WHAT IS REQUIRED —
Once you have read the data below, please repeat all of it exactly.

SUPPLIED DATA —
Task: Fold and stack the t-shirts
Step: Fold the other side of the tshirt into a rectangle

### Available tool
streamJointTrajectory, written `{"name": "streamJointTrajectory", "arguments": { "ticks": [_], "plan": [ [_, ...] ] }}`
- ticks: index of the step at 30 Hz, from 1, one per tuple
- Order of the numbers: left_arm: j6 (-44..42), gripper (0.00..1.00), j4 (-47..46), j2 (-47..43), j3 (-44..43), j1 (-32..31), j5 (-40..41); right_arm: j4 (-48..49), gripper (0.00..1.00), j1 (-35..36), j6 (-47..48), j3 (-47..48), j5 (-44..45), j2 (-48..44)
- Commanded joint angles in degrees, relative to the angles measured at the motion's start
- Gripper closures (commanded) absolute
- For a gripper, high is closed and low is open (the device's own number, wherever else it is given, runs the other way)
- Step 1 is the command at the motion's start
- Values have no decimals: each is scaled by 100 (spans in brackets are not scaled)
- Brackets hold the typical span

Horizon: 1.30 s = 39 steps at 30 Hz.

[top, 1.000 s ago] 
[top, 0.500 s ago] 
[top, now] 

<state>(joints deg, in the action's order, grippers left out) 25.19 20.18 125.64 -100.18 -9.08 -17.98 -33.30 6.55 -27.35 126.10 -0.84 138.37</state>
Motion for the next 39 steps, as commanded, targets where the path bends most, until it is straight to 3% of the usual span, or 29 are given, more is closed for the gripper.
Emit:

EXPECTED ANSWER —
Task: Fold and stack the t-shirts
Step: Fold the other side of the tshirt into a rectangle

### Available tool
streamJointTrajectory, written `{"name": "streamJointTrajectory", "arguments": { "ticks": [_], "plan": [ [_, ...] ] }}`
- ticks: index of the step at 30 Hz, from 1, one per tuple
- Order of the numbers: left_arm: j6 (-44..42), gripper (0.00..1.00), j4 (-47..46), j2 (-47..43), j3 (-44..43), j1 (-32..31), j5 (-40..41); right_arm: j4 (-48..49), gripper (0.00..1.00), j1 (-35..36), j6 (-47..48), j3 (-47..48), j5 (-44..45), j2 (-48..44)
- Commanded joint angles in degrees, relative to the angles measured at the motion's start
- Gripper closures (commanded) absolute
- For a gripper, high is closed and low is open (the device's own number, wherever else it is given, runs the other way)
- Step 1 is the command at the motion's start
- Values have no decimals: each is scaled by 100 (spans in brackets are not scaled)
- Brackets hold the typical span

Horizon: 1.30 s = 39 steps at 30 Hz.

[top, 1.000 s ago] 
[top, 0.500 s ago] 
[top, now] 

<state>(joints deg, in the action's order, grippers left out) 25.19 20.18 125.64 -100.18 -9.08 -17.98 -33.30 6.55 -27.35 126.10 -0.84 138.37</state>
Motion for the next 39 steps, as commanded, targets where the path bends most, until it is straight to 3% of the usual span, or 29 are given, more is closed for the gripper.
Emit:

The output is complete.